Collection entries
Start of Block

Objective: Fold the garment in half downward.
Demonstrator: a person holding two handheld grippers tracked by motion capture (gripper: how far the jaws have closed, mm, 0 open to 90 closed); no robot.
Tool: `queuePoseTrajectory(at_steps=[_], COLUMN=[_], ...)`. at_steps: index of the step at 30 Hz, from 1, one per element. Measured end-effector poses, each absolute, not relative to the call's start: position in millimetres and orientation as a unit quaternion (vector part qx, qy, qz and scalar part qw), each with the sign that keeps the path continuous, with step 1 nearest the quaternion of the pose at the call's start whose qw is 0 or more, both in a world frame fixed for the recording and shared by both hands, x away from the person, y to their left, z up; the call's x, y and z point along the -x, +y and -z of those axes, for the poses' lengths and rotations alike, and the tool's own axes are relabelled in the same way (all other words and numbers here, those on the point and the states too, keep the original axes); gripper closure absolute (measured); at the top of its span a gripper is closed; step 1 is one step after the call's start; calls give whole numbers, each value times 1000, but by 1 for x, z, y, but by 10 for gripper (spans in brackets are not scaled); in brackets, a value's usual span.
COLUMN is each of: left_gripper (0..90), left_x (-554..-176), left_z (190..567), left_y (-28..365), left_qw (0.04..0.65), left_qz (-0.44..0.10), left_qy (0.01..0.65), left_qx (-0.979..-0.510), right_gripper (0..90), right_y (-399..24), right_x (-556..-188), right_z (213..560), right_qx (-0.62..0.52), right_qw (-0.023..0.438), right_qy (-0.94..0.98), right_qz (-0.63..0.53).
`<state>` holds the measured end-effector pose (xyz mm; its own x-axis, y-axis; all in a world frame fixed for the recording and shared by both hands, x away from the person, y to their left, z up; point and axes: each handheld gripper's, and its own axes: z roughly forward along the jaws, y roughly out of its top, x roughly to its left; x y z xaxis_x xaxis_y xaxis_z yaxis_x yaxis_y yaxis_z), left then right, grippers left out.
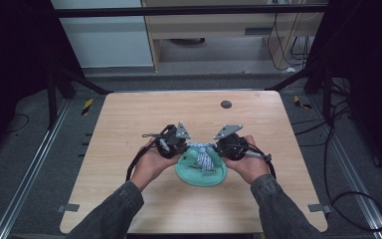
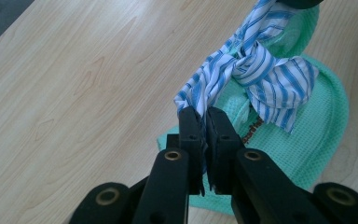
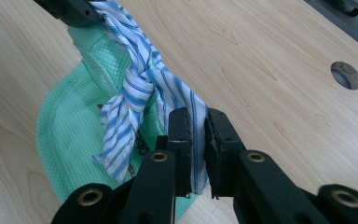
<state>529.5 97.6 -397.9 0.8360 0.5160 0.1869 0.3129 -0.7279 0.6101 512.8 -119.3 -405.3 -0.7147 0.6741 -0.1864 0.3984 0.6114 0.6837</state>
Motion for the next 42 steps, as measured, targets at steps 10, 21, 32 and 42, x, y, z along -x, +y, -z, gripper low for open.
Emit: queuePoseTrajectory(at_steps=[10, 21, 32, 42], left_gripper=[858, 856, 854, 845], left_x=[-517, -504, -497, -491], left_z=[415, 435, 440, 443], left_y=[107, 114, 117, 118], left_qw=[302, 313, 323, 334], left_qz=[-161, -148, -145, -144], left_qy=[231, 237, 247, 245], left_qx=[-911, -908, -902, -899], right_gripper=[809, 803, 799, 780], right_y=[-116, -113, -113, -115], right_x=[-500, -492, -489, -482], right_z=[414, 431, 435, 437], right_qx=[-298, -293, -291, -287], right_qw=[211, 201, 199, 199], right_qy=[875, 882, 883, 883], right_qz=[-317, -311, -310, -312])
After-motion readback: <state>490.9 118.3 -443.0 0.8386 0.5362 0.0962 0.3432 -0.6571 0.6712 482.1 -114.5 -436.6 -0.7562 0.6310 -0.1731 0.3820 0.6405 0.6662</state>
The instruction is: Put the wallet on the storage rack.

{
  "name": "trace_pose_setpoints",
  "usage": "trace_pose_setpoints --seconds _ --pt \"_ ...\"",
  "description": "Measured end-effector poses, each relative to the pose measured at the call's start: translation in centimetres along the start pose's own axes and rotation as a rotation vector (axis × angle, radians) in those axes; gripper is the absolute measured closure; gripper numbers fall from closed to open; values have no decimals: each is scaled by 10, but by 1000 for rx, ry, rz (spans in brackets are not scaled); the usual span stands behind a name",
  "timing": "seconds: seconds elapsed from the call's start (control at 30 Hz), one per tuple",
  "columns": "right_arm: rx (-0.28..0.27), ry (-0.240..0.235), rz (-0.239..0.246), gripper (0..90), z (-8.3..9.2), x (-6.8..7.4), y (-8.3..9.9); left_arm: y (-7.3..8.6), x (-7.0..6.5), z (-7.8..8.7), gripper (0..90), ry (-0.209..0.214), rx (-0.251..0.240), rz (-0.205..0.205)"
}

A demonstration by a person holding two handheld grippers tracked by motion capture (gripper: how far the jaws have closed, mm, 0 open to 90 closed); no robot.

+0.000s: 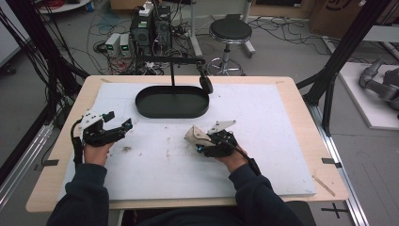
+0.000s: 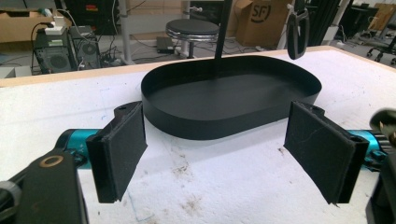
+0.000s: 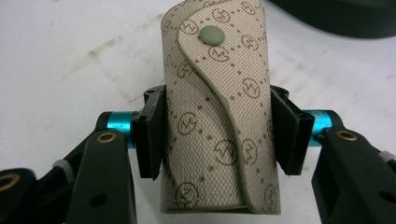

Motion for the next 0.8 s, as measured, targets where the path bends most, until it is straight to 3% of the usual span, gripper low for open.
trace_pose_setpoints --seconds 0.23,0.43,0.67,0.8 --pt "-33 20 4 453 2 -12 -14 0 0 0 204 -1 -3 1" --pt "-67 34 3 450 -4 -26 -42 0 0 0 204 2 -3 2" --pt "-72 52 33 447 -31 -43 -85 -1 1 1 204 3 -8 9" --pt "-59 58 18 446 -53 -49 -99 -1 2 1 204 1 -9 11"
Point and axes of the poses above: each handheld gripper's, and its own axes: z roughly backward along the jaws, y roughly out of its underside, x roughly to its left, the point moved 2 cm from there along -z, roughly forward along the jaws, and after that the axes turned 4 degrees about z, right-handed, at the moved point
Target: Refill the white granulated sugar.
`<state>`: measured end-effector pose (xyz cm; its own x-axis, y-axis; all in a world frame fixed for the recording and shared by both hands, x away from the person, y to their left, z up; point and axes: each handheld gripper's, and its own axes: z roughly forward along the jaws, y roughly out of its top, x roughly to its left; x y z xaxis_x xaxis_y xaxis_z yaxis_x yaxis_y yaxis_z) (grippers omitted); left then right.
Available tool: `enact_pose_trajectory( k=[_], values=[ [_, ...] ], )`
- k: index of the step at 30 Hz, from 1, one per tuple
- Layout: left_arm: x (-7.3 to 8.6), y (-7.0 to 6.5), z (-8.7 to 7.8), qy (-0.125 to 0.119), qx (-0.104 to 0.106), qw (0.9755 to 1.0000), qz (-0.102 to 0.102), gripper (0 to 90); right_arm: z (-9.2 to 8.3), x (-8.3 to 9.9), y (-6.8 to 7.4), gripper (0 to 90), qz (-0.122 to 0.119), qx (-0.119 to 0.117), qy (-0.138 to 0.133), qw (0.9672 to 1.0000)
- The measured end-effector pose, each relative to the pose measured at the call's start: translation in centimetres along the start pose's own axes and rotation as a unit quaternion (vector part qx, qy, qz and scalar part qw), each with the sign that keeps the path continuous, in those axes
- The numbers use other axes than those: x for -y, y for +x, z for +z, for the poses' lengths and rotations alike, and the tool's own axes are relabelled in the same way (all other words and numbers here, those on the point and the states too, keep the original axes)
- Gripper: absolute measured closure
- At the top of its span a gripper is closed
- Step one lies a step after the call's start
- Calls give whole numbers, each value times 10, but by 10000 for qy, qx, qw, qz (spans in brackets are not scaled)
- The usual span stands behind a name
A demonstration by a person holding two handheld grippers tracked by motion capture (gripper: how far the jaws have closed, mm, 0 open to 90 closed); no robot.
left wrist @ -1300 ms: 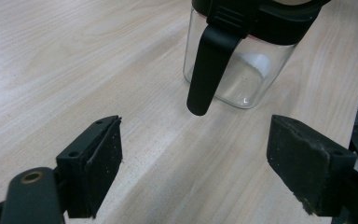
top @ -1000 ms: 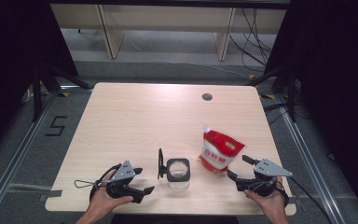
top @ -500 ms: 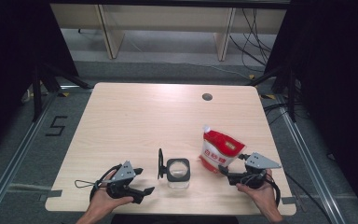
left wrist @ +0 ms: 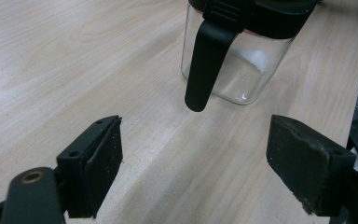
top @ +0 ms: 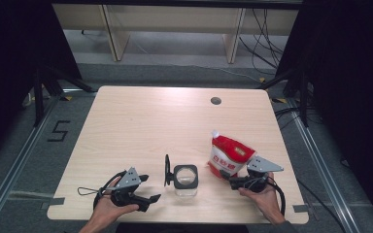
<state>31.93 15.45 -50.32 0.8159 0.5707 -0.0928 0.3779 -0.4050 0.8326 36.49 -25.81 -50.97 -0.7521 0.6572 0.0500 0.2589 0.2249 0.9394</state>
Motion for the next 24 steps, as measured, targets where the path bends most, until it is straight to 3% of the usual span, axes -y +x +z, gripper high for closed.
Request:
enact_pose_trajectory(
  k=[3,4,5,7,8,9,11,12,14,16,17,18,19,20,22,23,24],
  values=[
    [0,0,0,1,-10,10000,-19,180,3,0,-3,192,-219,37,-130,9997],
    [0,-2,0,6,-18,9999,-113,180,3,0,-4,193,-233,24,-132,9996],
    [0,0,-1,73,-33,10000,31,180,3,1,-2,198,-146,24,-67,9999],
    [0,-1,-1,52,-33,10000,-7,180,4,1,-3,202,-201,-60,-81,9997],
    [0,-2,0,5,-22,9999,-107,180,5,2,-2,203,-123,32,-53,9999],
    [0,-1,0,27,-27,10000,-37,180,7,2,-4,204,-307,1,-125,9995],
    [0,0,-1,89,-39,9999,40,180,7,2,-4,219,-299,-50,-117,9995],
    [0,-2,0,12,-11,10000,-41,180,8,3,-2,224,-163,3,-156,9997],
    [0,-1,0,13,-5,10000,-18,180,8,2,-7,227,-423,71,-155,9990],
    [1,-2,1,11,-5,9999,-118,180,9,2,-4,234,-218,61,-140,9996],
    [1,-2,1,11,-5,9999,-118,180,9,2,-6,238,-316,52,-186,9993],
    [0,-1,1,19,19,10000,34,180,10,2,-6,243,-270,-25,-113,9996],
    [0,-2,1,46,8,10000,-82,179,10,2,-5,249,-258,-29,-133,9996],
    [0,-2,1,51,12,10000,-77,180,12,2,-6,260,-337,-108,-194,9992],
    [0,-2,1,56,14,10000,-81,180,11,1,-4,263,-229,-148,-144,9995],
    [0,-2,1,56,14,10000,-81,180,13,1,-6,265,-451,0,-275,9986],
    [0,-2,1,59,16,10000,-66,180,14,0,-5,268,-422,-97,-219,9988]
  ],
)
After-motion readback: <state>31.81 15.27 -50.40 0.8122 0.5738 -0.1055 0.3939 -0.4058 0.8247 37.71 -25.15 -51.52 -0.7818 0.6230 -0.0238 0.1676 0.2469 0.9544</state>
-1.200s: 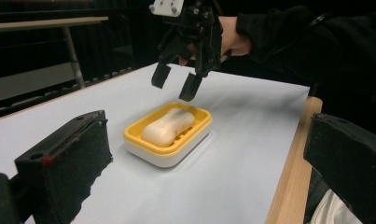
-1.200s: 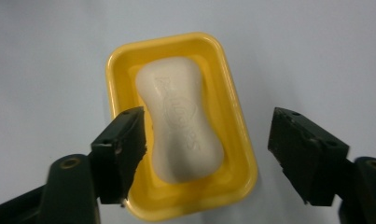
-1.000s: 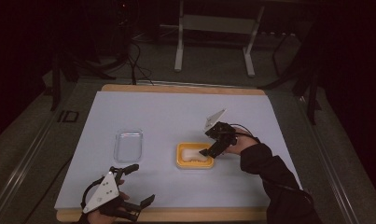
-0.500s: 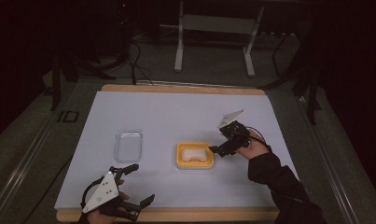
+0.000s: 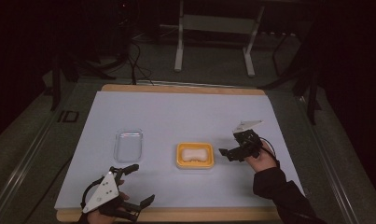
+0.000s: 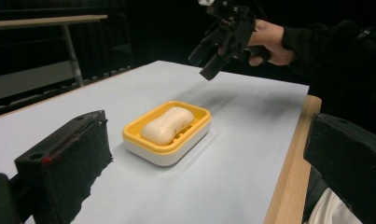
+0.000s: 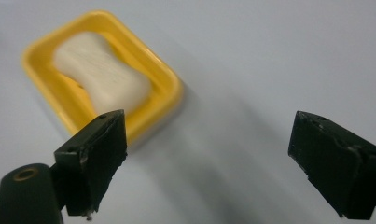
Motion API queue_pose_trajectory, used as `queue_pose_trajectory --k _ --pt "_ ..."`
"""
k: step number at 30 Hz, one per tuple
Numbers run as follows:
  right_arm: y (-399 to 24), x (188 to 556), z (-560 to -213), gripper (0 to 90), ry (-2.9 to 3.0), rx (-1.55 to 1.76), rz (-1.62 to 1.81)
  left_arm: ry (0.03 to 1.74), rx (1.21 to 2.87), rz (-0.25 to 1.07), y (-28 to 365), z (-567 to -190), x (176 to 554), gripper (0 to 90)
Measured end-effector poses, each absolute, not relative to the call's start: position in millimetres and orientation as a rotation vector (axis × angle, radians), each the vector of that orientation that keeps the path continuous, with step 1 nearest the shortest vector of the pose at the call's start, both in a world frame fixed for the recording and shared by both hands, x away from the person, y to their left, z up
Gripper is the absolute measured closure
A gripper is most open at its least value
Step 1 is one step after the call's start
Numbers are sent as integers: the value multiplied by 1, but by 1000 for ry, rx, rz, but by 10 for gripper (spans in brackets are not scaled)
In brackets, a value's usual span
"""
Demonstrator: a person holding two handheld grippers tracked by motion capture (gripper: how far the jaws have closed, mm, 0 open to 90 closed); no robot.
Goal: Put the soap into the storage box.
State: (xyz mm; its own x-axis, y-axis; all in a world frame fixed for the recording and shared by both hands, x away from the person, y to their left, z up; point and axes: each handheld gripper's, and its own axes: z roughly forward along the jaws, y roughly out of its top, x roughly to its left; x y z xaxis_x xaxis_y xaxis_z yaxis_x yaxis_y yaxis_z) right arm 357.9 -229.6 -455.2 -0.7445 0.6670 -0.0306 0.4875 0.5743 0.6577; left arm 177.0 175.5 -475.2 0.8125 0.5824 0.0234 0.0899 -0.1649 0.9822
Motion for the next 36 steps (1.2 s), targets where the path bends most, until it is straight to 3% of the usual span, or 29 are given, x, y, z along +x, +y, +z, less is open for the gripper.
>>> queue_pose_trajectory --k 36 --pt "-282 293 -477 116 2312 1101 974 525 1701 476 175 -474 175 7"
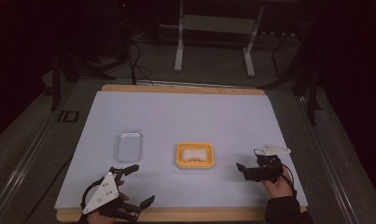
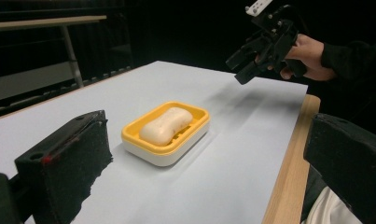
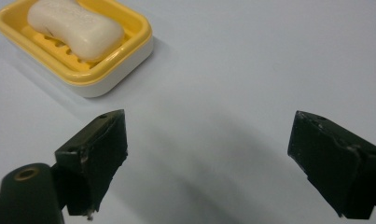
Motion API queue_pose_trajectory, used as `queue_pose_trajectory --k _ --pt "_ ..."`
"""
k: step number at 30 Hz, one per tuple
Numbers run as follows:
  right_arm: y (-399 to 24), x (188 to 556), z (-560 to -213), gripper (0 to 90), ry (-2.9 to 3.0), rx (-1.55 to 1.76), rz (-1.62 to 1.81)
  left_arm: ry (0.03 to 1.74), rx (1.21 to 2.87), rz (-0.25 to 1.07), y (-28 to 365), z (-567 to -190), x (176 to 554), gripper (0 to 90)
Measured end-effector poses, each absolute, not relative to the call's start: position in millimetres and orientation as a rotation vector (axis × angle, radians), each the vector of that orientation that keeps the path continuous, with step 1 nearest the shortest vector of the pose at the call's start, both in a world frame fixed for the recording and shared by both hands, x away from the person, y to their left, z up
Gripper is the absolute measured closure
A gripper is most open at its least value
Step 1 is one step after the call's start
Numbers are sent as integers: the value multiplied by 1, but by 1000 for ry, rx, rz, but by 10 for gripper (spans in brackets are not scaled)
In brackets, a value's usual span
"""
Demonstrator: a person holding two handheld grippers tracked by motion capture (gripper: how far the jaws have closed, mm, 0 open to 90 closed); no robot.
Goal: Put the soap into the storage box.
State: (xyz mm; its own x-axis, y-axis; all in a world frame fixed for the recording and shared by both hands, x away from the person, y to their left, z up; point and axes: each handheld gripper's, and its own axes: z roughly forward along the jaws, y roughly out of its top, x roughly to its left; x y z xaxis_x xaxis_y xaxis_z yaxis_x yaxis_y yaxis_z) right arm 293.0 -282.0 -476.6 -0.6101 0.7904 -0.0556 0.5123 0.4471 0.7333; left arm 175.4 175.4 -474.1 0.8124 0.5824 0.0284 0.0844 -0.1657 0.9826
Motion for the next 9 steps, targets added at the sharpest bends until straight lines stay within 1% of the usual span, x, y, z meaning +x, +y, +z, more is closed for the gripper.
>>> queue_pose_trajectory --k 9 --pt "-281 295 -480 116 2316 1093 954 528 1704 474 175 -474 176 7"
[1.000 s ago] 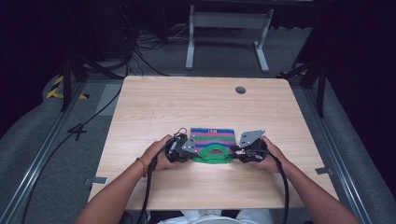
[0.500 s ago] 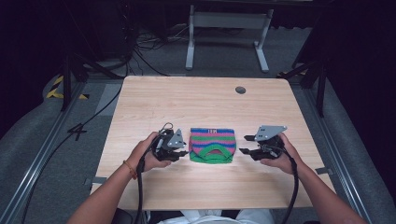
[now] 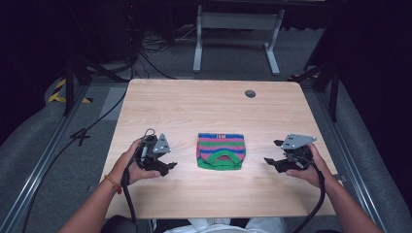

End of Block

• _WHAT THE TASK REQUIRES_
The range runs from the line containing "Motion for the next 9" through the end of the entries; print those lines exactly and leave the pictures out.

• _ANSWER BELOW_
Motion for the next 9 steps, targets added at the sharpest bends until straight lines stay within 1% of the usual span, x, y, z meaning +x, +y, +z, more is closed for the gripper.
>>> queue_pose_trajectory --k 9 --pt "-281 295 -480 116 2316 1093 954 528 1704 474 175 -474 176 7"
[1.000 s ago] 
[0.500 s ago] 
[now] 

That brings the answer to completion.